__PROBLEM DETAILS__
Give back a single figure: the number of lines in the entries below that contain "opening".

__EXCERPTED RECORDS__
--------

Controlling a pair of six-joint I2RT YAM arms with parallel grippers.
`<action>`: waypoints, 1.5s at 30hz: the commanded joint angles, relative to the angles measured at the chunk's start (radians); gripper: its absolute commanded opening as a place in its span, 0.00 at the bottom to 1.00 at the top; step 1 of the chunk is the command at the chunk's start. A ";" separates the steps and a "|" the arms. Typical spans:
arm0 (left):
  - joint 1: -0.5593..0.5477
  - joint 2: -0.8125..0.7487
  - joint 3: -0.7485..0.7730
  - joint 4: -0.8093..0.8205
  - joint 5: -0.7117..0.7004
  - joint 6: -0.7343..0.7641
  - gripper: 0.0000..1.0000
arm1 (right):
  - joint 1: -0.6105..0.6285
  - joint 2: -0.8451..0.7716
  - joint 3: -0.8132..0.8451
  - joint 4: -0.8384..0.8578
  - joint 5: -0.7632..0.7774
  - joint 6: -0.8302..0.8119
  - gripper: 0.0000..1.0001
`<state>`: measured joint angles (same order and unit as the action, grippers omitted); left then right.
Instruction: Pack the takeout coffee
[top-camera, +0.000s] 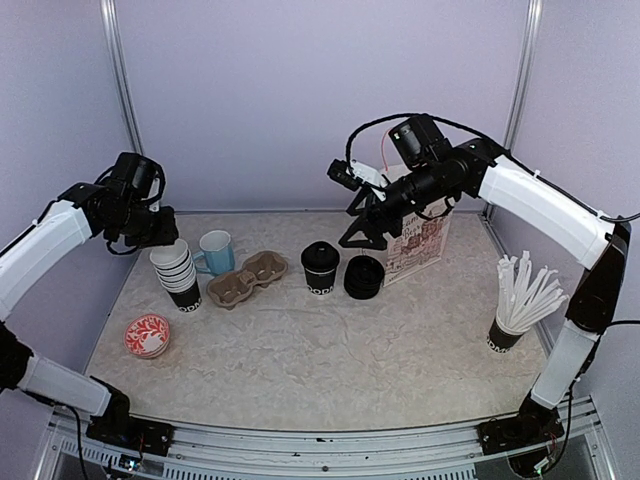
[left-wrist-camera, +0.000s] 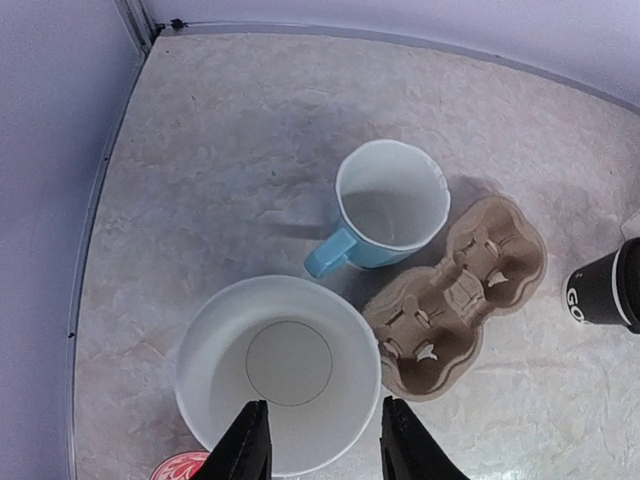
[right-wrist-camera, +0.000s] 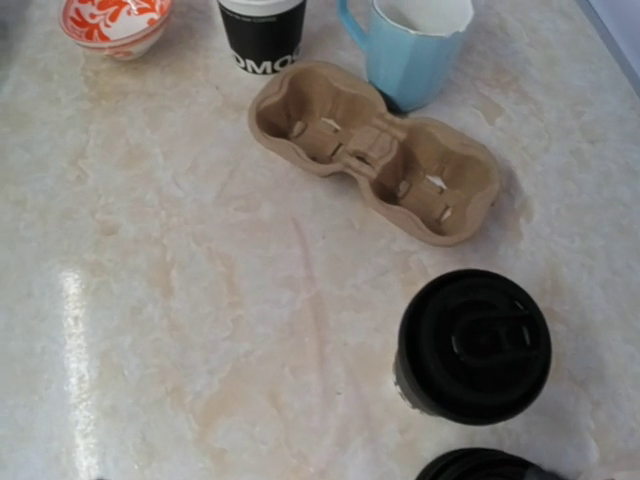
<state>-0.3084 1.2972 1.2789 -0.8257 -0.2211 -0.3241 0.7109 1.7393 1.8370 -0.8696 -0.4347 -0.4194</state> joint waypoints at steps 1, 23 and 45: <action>0.014 0.048 -0.016 -0.015 0.086 0.042 0.39 | -0.006 0.006 -0.006 0.018 -0.039 -0.008 0.88; 0.017 0.180 0.032 0.011 0.094 0.054 0.16 | -0.009 -0.013 -0.060 0.034 -0.025 -0.021 0.87; -0.051 0.230 0.211 -0.166 -0.083 0.083 0.00 | -0.009 0.007 -0.053 0.025 -0.022 -0.022 0.87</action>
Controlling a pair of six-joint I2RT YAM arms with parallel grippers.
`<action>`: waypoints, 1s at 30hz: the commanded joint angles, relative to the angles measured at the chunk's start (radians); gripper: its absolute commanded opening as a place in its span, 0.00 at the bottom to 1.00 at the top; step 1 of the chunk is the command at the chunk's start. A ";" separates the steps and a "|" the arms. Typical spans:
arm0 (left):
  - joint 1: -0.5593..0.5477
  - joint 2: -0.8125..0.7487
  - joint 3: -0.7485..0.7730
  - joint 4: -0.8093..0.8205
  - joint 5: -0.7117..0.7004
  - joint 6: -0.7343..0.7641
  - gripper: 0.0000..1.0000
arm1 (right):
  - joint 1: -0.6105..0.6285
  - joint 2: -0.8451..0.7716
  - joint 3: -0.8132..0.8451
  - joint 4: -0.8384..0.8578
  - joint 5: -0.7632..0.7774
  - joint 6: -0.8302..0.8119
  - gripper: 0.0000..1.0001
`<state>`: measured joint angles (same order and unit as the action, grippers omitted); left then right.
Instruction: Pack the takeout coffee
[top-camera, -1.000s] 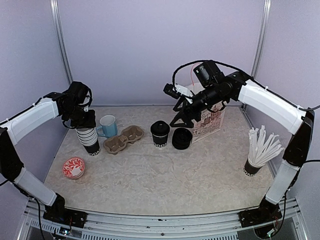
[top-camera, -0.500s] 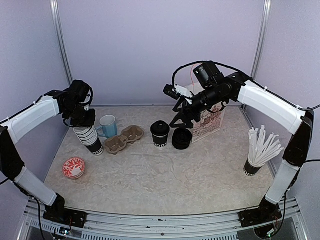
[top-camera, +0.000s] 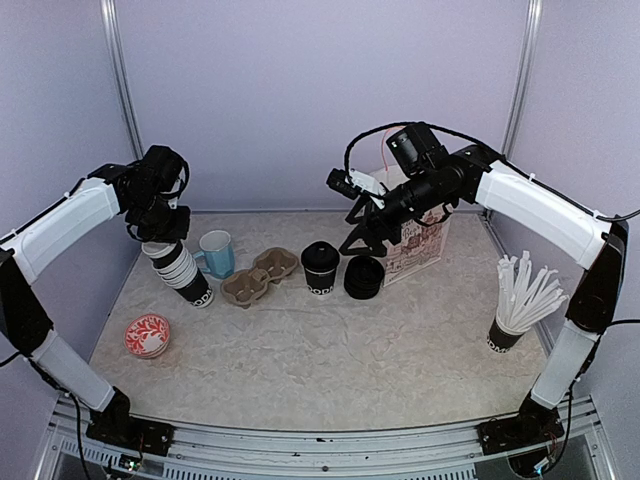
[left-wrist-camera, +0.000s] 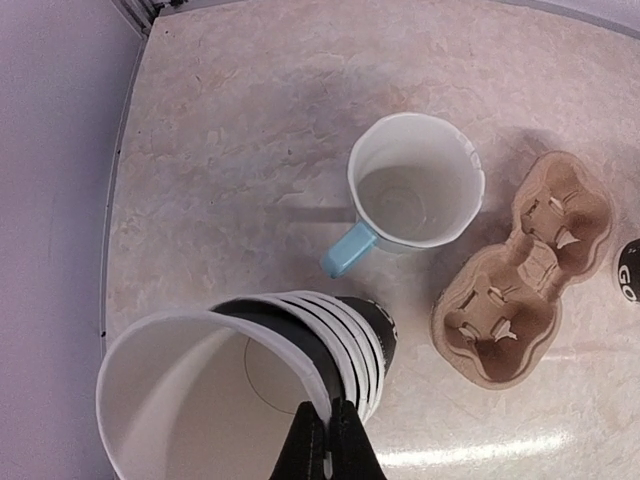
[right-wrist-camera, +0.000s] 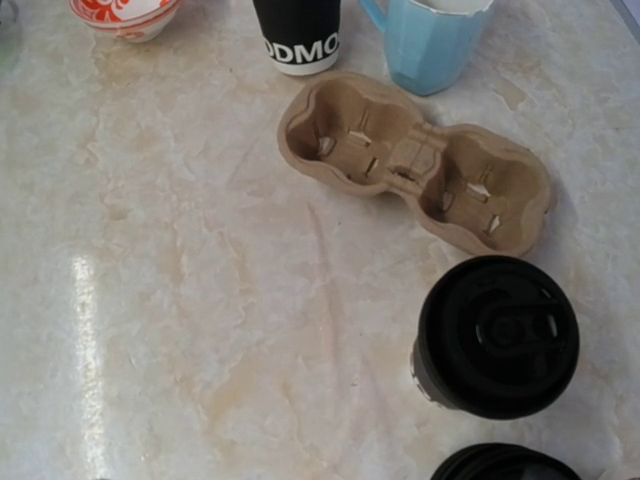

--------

__REPLY__
2